Colocó las 12 uvas ante sí, alineadas en dos filas paralelas sobre el mantel blanco que cubría la mesa. Tomó una y la rajó con sus dedos por la mitad, extrayendo las pepitas con la uña. Tomó la siguiente y, una por una, repetió el procedimiento hasta completar las 12. No soportaba morder pepitas cuando las masticaba con prisa en su afán por engullirlas al ritmo de las campanadas. Sólo cuando posó la última de las uvas ultrajadas junto al resto se percató del aspecto de sus manos, que siempre la sorprendía a pesar de los largos años que ya habían pasado desde que se tornaran así: manchadas, arrugadas, de hombrunos dedos gruesos y aparencia basta.

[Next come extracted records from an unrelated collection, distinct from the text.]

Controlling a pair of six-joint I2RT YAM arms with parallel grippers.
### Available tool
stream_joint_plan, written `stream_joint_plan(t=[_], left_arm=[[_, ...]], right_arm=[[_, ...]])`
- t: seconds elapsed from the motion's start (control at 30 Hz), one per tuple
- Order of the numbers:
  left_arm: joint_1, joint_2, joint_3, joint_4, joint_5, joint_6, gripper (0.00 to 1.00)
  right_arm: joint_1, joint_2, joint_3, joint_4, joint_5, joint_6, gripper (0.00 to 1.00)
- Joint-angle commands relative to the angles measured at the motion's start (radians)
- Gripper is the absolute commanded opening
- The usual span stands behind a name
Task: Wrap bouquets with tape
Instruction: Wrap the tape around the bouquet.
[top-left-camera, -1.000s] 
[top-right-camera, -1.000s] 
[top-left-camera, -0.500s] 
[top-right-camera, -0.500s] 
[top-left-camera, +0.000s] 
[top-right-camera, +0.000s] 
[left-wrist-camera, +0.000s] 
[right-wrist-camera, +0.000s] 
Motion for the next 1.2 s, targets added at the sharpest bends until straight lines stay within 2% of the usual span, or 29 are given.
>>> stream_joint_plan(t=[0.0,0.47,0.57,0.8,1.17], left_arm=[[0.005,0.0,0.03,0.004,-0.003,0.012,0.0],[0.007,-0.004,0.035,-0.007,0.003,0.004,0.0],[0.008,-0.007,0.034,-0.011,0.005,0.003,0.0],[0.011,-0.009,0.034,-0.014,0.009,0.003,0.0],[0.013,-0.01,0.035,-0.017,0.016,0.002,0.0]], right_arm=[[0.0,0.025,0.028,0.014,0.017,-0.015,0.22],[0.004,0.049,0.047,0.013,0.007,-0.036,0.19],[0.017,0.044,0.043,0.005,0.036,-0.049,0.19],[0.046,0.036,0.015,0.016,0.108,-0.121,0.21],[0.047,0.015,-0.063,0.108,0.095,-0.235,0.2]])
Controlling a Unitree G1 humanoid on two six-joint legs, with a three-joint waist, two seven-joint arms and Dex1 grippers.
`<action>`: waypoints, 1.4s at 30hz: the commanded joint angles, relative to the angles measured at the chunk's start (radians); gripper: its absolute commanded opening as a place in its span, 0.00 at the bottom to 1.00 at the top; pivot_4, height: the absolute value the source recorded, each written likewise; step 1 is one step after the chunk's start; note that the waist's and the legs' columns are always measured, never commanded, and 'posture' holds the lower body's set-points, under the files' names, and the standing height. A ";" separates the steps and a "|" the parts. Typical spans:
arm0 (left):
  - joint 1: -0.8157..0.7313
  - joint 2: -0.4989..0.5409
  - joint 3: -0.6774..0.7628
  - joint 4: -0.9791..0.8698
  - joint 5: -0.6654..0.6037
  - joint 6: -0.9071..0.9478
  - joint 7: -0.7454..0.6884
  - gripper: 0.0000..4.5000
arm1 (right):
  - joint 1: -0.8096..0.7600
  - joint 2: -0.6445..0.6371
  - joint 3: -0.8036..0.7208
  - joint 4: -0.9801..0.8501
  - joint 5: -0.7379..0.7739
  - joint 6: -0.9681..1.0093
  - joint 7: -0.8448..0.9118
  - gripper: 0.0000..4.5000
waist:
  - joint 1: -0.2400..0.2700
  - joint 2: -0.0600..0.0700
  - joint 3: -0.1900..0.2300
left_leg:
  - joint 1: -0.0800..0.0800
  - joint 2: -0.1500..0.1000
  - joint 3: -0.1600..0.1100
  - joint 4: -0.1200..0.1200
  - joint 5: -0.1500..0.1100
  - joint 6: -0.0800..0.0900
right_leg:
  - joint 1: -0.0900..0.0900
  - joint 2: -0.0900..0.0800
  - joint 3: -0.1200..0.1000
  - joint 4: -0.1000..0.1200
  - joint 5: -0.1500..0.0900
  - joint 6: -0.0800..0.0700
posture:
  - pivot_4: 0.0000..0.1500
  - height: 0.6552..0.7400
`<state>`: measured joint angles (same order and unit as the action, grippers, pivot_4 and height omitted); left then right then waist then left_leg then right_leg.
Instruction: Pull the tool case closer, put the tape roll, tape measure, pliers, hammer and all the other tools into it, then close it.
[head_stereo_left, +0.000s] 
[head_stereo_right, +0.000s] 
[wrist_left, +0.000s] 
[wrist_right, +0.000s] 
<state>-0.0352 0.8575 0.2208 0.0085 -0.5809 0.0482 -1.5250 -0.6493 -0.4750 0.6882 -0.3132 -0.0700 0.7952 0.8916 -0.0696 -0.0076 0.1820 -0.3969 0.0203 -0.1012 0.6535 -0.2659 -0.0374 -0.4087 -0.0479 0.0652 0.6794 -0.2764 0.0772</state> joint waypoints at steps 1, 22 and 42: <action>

Entrelazó los dedos y colocó las manos resolutivamente en su regazo, escondiéndolas del mundo. No dejaban de avergonzarla después de lo bonitas que habían sido.


Y fue entonces cuando alzó la vista y los vió a todos, reunidos alrededor de la mesa, hablando a voces, excitados por la llegada inminente e inexorable, sobre todo inexorable, de un nuevo año. Su familia, "la semilla de su vientre", como a ella le gustaba decir. Su marido, colorado por el vino, clamaba vender su alma por un buen puro. Sus nietos, más allá, estaban de pie bailoteando como locos y sus hijas, sus preciosas hijas, avisaban de que los cuartos acababan de empezar.


Y un nuevo año llegó, como tantos a sus espaldas, bañado por sidra, por aplausos, besos y abrazos, por los nietos mayores que a la una de la mañana escapan por la puerta, por la nieta pequeña que se queda, pero que pronto, muy pronto, crecerá y también volará a celebrar la Nochevieja hasta la hora del desayuno, y por ella misma, y todos ellos, que recibían con exquisita emoción una nueva tanda de 365 días, flamantes y por estrenar.